No changes in mortality, behaviour, or appearance were observed.
Male parents at 15% curdlan grew slightly less (< 10%) than control
males, and the food consumption of male and female parents at this
dose was lower, whereas dams at 40% gelled curdlan had increased feed
consumption. No changes in fertility or lactation indices were
observed when the F1a and F1b litters were born, and the pups showed
no gross abnormalities. The survival of F1a pups at 5 and 40% curdlan
was statistically significantly lower than in the control group, but
that of F1b pups was normal. The F1a litters of all treated dams that
nursed their own young showed statistically significant decreases in
weight gain, the greatest decrease being observed with 15% curdlan,
but F1b litters showed reduced weight gain only at 15% curdlan. When
pups born to treated dams were transferred to control dams,
statistically significant decreases in weight gain were still observed
during lactation, but the effect was reduced. The decreases in F1a
litters appeared later and for a shorter time (days 17 and 21 with 5%
curdlan, days 10 and 21 with 15% curdlan, and day 21 with 40% gelled
curdlan), whereas F1b litters at 5 and 15% curdlan showed
statistically significant decreases in weight gain on days 4 and 14 of
lactation, respectively. When control pups were nursed by dams given
15% or 40% curdlan, statistically significant decreases in weight gain
were seen in F1a control pups on days 7-21 and day 10 of lactation,
respectively. F1b control pups nursed by dams given 5 or 15% curdlan
showed statistically significant decreases in growth on days 4 and
14-17 of lactation, respectively. The authors concluded that the young
from treated dams gained weight at a normal or nearly normal rate when
nursed by control dams but had considerably reduced weights when
nursed by treated dams. They ascribed the effect on pup weight to
consumption by the pups of their mothers' diets which contained
non-nutritive material. There was no NOEL (Wazeter et al., 1976f).

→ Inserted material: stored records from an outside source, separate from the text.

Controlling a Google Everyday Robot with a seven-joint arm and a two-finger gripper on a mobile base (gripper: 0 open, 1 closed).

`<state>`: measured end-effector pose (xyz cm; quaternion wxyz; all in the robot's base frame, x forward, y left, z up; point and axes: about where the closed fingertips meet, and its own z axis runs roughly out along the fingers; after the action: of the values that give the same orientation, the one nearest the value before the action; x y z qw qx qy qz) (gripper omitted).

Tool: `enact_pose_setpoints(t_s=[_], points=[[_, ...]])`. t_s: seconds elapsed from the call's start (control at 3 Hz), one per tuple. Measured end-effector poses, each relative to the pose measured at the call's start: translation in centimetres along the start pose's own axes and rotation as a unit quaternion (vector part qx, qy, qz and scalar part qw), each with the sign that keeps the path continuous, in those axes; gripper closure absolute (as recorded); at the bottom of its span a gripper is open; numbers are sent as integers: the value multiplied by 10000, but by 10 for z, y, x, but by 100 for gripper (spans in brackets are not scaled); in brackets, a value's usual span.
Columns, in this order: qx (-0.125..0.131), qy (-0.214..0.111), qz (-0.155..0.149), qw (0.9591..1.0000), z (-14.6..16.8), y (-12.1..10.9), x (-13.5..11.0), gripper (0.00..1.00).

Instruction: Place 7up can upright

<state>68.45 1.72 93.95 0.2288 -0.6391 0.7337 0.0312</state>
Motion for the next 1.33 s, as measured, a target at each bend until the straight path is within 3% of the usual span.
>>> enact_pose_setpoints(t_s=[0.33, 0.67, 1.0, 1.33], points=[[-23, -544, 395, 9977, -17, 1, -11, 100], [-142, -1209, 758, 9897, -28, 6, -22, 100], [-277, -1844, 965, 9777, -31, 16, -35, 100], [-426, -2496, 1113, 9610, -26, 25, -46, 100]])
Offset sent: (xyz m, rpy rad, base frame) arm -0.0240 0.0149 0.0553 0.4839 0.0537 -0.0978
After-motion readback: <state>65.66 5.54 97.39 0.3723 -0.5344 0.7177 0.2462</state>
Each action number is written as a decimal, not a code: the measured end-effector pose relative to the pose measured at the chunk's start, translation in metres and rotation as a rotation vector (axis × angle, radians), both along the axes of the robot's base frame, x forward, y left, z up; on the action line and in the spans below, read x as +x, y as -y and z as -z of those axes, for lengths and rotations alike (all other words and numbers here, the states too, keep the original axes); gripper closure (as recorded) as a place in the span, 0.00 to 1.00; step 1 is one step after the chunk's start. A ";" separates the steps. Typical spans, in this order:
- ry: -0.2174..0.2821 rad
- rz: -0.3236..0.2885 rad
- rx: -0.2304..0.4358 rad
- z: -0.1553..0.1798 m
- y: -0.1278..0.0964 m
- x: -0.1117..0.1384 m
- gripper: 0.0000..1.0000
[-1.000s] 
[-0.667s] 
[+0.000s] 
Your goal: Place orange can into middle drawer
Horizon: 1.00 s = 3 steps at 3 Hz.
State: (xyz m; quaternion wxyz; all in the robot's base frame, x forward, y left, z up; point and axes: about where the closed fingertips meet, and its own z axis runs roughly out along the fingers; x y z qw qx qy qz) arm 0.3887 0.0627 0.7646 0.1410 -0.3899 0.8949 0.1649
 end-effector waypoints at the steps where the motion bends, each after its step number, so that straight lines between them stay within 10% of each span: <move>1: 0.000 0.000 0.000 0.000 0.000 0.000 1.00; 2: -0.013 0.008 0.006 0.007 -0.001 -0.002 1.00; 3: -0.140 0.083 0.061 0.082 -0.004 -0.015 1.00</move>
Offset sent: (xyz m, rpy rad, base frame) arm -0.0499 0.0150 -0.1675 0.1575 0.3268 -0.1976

In a similar study, cellulose was fed in the diet at
concentrations of 0, 5, or 15% from 80 days before mating throughout
gestation, parturition, and lactation until weaning of two litters. No
effect on the appearance, behaviour, or survival of the parents or
pups was observed, and the body weights and feed consumption of the
parents showed no significant abnormality. Pups in the F1a and F1b
litters at 15% cellulose in the diet showed decreased weight gain
during lactation, which was ascribed by the authors to consumption by
the pups of their mothers' diet (Wazeter et al., 1976g).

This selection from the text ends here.